The Inner Mounting Flame is the first release from John McLaughlin’s group, and it’s absolutely stacked. McLaughlin is a guitar genius of the highest order, while Rick Laird on bass and Billy Cobham on drums don’t just lay a solid foundation of rhythm, they pulse and throb with an almost orgasmic quality. To say nothing of course about the formidable contributions of keyboardist Jan Hammer (he of Miami Vice fame) and violinist Jerry Goodman.
The group is as powerful as any hard rock band of the era when they flex their muscles on tracks like the searing “Meeting of the Spirits,” but floats like a gentle spring breeze on others like “A Lotus on Irish Streams.” Fantastic stuff.
#2. Charles Mingus, Mingus Ah Um
I could probably pick ten albums from 1959 alone to populate this list, but I suppose three is enough. But whereas the Miles and Brubeck albums are largely cool and measured, this is a more raucous affair altogether. From the rowdy Gospel inflections of “Better Git It in Your Soul” to the caustic, politicized “Fables of Faubus,” this is Charles Mingus at the peak of his powers.
While Mingus recorded more ambitious and perhaps fully realized works in his all-too-brief career, Mingus Ah Um is the most fun and accessible. It also contains one of the great jazz ballads ever recorded in “Goodbye Pork Pie Hat,” a tribute to the late, great saxophonist Lester Young. I want someone to play something at my funeral the way John Handy plays his sax solo during this song.
This is probably not the first album on this list you should start with, especially if you’re brand new to jazz. But once you’ve gotten warmed up, by all means dive right in.
#1. Robert Glasper, Double Booked
I chose this not because it’s my favorite Robert Glasper album, or even because I think it’s his best. No, I picked 2009’s Double Booked because it represents both where jazz is right now and where it could go. Glasper has been one of the brightest young stars on the jazz scene for the better part of the last decade, and it’s been fascinating to watch his progression. His early albums, while melodically complex and impeccably performed, were a little more tied to the past.
On his 2007 disc In My Element, Glasper hinted at the exciting new directions he wanted to take his music in — where jazz informed the compositions and laid their foundation but where the music could go into any style or genre he pleased.
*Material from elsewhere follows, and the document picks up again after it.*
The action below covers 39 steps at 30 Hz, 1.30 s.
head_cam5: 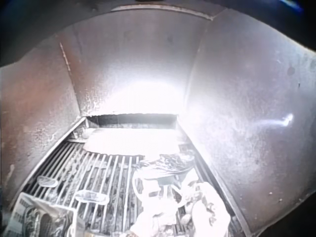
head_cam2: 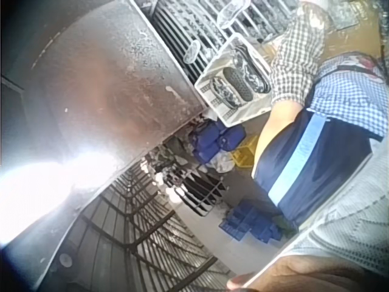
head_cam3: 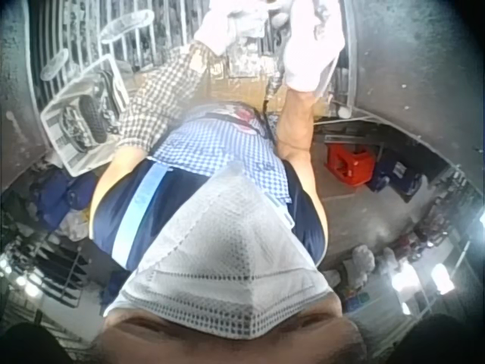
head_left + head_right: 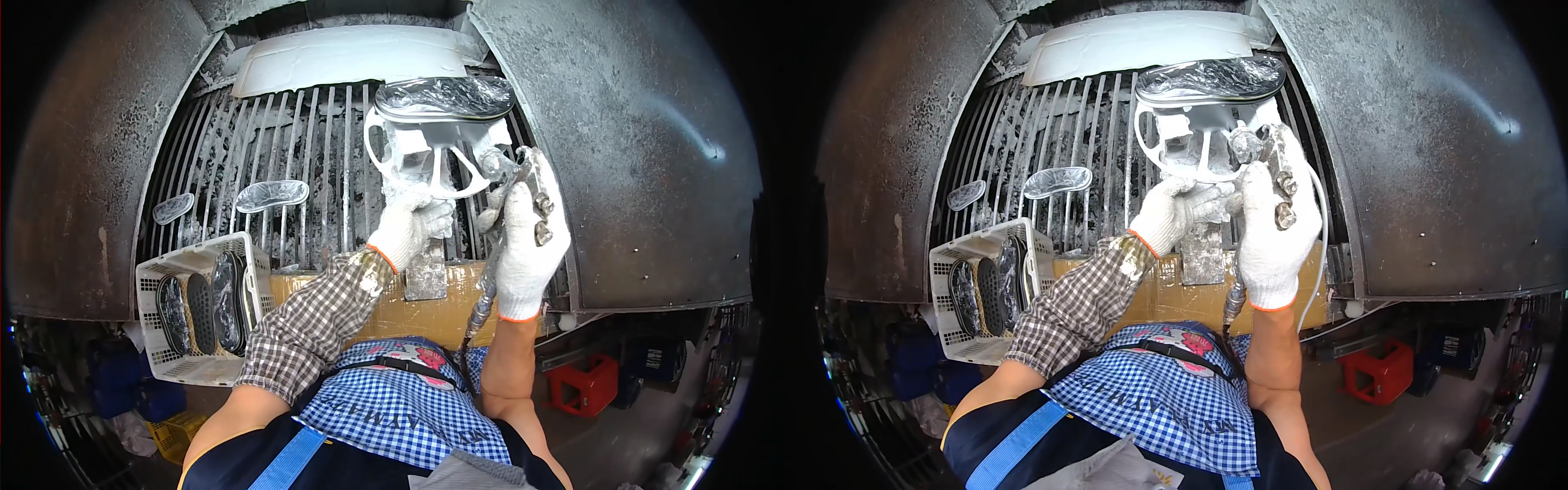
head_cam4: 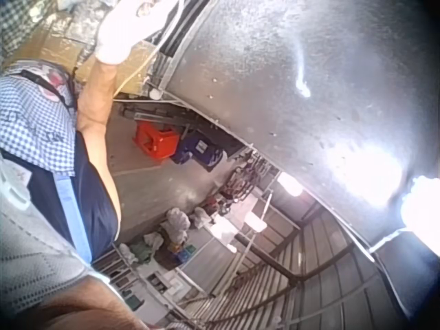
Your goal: The person sprays a white coating onto various plastic objects, including a wheel-like part and a shoe sole, using a spray gun. The person picks up each item from a white basket, sprays it thoroughly, and places it on a metal grate to dry.
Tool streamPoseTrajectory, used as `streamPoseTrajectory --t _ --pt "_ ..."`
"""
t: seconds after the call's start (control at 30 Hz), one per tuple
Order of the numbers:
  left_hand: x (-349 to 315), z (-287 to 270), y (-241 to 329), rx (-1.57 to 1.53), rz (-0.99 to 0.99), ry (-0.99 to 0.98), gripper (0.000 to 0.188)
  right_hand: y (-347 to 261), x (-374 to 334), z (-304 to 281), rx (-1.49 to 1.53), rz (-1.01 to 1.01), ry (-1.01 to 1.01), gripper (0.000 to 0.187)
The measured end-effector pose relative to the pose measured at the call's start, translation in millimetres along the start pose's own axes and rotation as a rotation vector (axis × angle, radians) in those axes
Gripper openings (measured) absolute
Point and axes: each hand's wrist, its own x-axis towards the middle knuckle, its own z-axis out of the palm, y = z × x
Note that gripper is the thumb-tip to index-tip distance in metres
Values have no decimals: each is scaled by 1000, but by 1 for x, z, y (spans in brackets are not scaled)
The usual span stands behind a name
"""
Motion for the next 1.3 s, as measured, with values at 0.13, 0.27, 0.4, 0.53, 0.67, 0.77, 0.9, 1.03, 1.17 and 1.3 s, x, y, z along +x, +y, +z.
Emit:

That vision seems to be coming much closer to fruition with his latest album, Black Radio. But it’s on Double Booked where Glasper consciously shows you the transition point.
The first half of the album is performed by the Robert Glasper Trio, and should be structurally recognizable to modern jazz fans. The back half is performed by the Robert Glasper Experiment and deftly fuses jazz, R&B, soul, and funk into a sound that’s fresh and innovative and yet familiar. Had an artist with lesser talent or maturity attempted this move it would’ve bombed horribly. Glasper pulls it off with seeming ease, and thus seems to be setting the stage not just for his growth as an artist but for jazz’s growth as a genre.